== Segment start ==

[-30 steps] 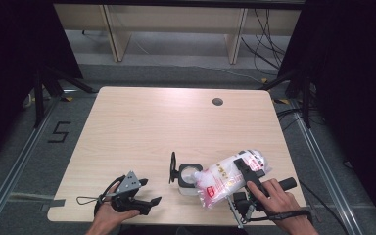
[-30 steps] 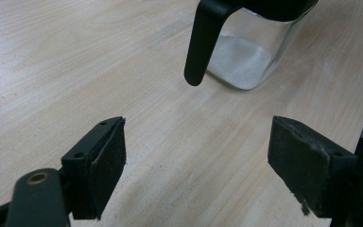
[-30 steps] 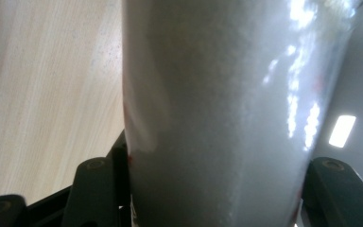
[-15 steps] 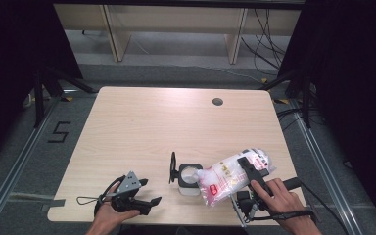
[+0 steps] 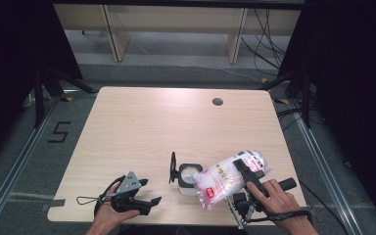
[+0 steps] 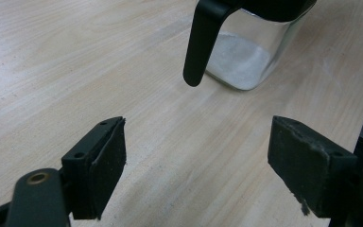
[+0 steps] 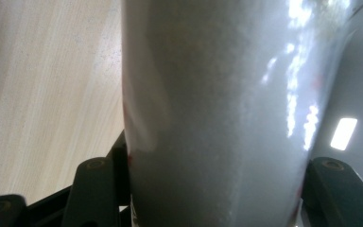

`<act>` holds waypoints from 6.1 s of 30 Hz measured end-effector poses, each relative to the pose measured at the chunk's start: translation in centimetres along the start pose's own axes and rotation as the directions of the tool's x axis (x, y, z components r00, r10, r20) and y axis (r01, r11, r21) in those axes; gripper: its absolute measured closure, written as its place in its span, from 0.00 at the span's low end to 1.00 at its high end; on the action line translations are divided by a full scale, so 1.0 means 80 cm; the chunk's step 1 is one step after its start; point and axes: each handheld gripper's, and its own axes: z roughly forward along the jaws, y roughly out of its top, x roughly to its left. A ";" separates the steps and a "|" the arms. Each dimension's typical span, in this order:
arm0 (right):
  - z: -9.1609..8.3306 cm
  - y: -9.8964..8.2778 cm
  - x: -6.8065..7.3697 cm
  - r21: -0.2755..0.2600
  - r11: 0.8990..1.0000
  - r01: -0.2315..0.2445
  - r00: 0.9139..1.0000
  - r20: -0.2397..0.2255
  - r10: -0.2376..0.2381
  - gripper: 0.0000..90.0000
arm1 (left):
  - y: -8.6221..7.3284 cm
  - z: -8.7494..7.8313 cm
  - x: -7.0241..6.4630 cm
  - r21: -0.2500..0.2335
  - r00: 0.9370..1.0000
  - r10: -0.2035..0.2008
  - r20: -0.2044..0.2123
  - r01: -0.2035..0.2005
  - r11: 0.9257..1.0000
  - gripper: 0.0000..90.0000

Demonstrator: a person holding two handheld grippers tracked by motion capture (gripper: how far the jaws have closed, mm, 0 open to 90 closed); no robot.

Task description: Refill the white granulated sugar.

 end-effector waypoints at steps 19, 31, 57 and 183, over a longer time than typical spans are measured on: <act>0.002 -0.001 0.001 0.007 1.000 0.029 1.000 0.007 -0.029 0.48 | 0.001 -0.001 0.002 0.006 1.000 0.022 -0.005 -0.022 1.000 0.22; 0.004 -0.003 0.004 0.009 1.000 0.006 1.000 0.003 -0.006 0.49 | 0.001 -0.001 0.001 0.010 1.000 0.022 -0.003 -0.022 1.000 0.22; -0.004 -0.008 0.001 0.029 1.000 -0.006 1.000 -0.006 0.006 0.49 | 0.001 -0.001 0.001 0.001 1.000 0.019 -0.001 -0.019 1.000 0.22; -0.006 -0.008 -0.001 -0.004 0.999 0.035 0.999 0.012 -0.035 0.49 | 0.001 -0.001 0.001 0.000 1.000 0.018 -0.003 -0.018 1.000 0.22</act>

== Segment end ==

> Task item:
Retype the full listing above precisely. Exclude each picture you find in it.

> Answer section:
[-30 steps] 
[-30 steps] 
[-30 steps] 
[-15 steps] 
[+0 steps] 
[+0 steps] 
[+0 steps] 

`<act>` holds waypoints from 6.1 s of 30 Hz measured end-effector poses, each relative to the pose measured at the chunk's start: translation in centimetres along the start pose's own axes and rotation as the directions of the tool's x axis (x, y, z components r00, r10, r20) and y axis (r01, r11, r21) in those axes; gripper: its absolute measured closure, written as its place in its span, from 0.00 at the span's low end to 1.00 at its high end; on the action line translations are divided by a full scale, so 1.0 means 80 cm; the chunk's step 1 is one step after its start; point and axes: each handheld gripper's, and its own axes: z roughly forward along the jaws, y roughly out of its top, x roughly to its left. A ";" separates the steps and a "|" the arms. Each dimension's typical span, in this order:
arm0 (right):
  - z: -9.1609..8.3306 cm
  - y: -9.8964..8.2778 cm
  - x: -6.8065..7.3697 cm
  - r21: -0.2755..0.2600
  - r11: 0.8990..1.0000
  - r01: -0.2315..0.2445
  - r00: 0.9139..1.0000
  - r20: -0.2397..0.2255
  - r10: -0.2376..0.2381
  - gripper: 0.0000..90.0000
arm1 (left):
  - y: -8.6221..7.3284 cm
  - z: -8.7494..7.8313 cm
  - x: -7.0241..6.4630 cm
  - r21: -0.2500..0.2335
  - r00: 0.9370..1.0000
  - r10: -0.2035..0.2008
  - r20: -0.2044..0.2123
  - r01: -0.2035..0.2005
  - r11: 0.9257..1.0000
  - gripper: 0.0000..90.0000

Demonstrator: a person holding two handheld grippers tracked by motion capture (gripper: how far the jaws have closed, mm, 0 open to 90 closed); no robot.

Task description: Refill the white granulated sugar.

 end-effector waypoints at steps 19, 31, 57 and 183, over a longer time than typical spans are measured on: <act>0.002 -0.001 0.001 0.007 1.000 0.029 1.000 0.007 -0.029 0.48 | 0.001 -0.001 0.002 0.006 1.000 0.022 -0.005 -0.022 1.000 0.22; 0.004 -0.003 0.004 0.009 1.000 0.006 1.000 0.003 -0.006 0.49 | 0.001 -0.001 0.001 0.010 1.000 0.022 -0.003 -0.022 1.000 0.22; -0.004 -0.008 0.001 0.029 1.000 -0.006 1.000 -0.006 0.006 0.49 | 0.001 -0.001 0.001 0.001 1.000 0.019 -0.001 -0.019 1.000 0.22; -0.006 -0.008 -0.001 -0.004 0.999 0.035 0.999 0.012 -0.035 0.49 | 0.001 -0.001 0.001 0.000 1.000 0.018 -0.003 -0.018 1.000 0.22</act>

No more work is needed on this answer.